Report back every line below that carries the word "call".
Segment Start: DATA SECTION
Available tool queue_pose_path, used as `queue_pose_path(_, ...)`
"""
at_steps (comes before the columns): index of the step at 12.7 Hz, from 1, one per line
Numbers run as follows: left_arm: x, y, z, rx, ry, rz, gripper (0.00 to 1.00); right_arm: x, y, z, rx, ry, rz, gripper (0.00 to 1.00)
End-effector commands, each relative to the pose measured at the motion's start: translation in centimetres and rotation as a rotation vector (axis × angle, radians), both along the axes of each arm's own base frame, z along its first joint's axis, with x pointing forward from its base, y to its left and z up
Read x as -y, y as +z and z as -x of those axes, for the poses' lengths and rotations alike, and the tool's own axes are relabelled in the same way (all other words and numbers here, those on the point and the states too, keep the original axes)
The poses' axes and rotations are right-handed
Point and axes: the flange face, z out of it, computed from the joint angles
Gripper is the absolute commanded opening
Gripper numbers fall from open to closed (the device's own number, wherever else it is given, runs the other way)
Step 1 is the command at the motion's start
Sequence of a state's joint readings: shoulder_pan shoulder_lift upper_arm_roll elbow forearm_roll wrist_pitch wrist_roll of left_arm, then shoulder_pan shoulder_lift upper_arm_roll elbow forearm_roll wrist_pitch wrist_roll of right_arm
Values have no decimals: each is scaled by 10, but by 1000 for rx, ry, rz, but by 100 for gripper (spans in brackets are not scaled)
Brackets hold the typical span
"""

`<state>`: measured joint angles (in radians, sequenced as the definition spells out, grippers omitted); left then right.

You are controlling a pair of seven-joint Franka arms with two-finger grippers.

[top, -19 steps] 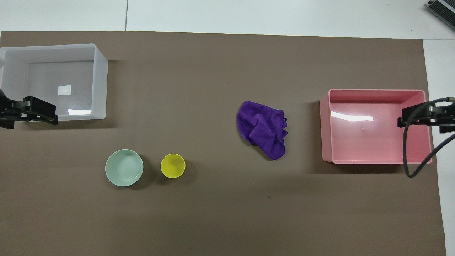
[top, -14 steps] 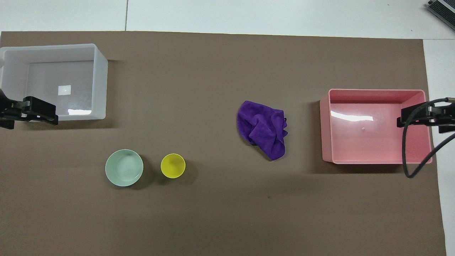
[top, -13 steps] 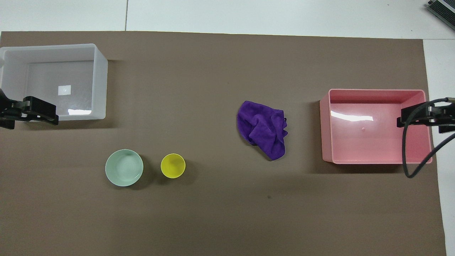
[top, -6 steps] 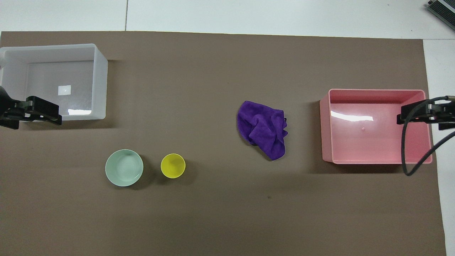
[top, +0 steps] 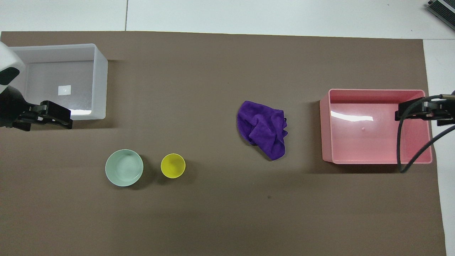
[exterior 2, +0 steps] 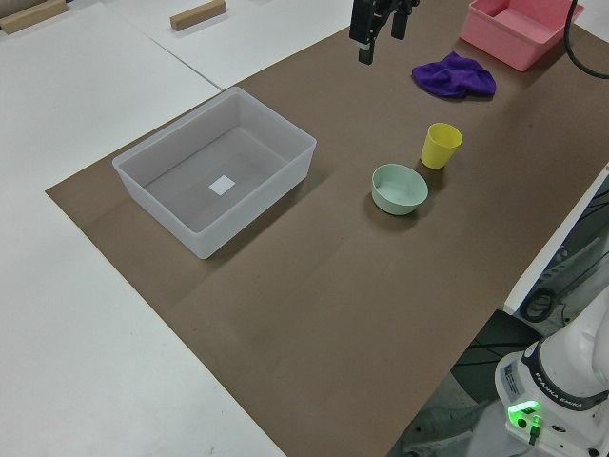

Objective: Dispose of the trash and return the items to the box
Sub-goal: 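Reach the left gripper to the green bowl while the right gripper reaches the cloth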

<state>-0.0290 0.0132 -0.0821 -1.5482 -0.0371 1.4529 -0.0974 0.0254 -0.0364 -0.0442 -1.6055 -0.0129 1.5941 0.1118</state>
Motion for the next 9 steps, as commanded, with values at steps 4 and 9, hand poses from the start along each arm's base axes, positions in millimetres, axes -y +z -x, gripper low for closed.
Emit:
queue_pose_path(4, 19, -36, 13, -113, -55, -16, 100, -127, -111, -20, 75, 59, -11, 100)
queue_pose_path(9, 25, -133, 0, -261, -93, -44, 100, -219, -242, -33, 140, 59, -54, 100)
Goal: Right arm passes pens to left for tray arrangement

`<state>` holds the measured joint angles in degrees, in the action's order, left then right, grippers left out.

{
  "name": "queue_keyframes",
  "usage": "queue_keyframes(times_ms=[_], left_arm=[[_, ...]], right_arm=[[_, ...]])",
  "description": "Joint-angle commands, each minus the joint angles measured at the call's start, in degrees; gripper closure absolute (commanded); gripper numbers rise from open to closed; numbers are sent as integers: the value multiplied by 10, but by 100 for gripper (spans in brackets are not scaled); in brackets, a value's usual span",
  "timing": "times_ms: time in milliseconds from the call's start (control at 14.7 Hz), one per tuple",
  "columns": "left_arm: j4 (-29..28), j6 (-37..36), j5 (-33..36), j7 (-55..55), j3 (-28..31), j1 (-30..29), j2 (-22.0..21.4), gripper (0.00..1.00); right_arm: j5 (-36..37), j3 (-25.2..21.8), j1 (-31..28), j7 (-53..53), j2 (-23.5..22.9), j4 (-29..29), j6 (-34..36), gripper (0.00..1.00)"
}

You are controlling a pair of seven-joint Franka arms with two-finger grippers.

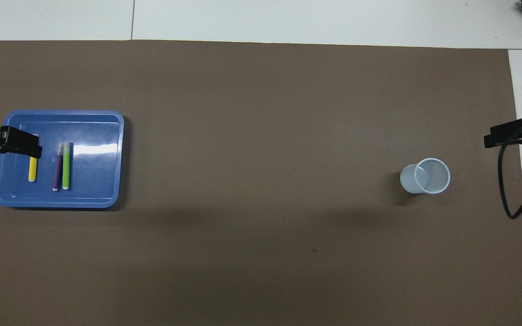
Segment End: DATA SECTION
__TASK ANSWER__:
  "description": "Joint-angle commands, each minus the joint angles measured at the call's start, in degrees; gripper closure absolute (commanded); gripper numbers rise from open to closed; numbers are sent as integers: the value multiplied by 10, but by 100 for gripper (spans in brackets are not scaled); in brackets, a value's usual span",
  "timing": "times_ms: time in milliseconds from the call's start (control at 14.7 Hz), one per tuple",

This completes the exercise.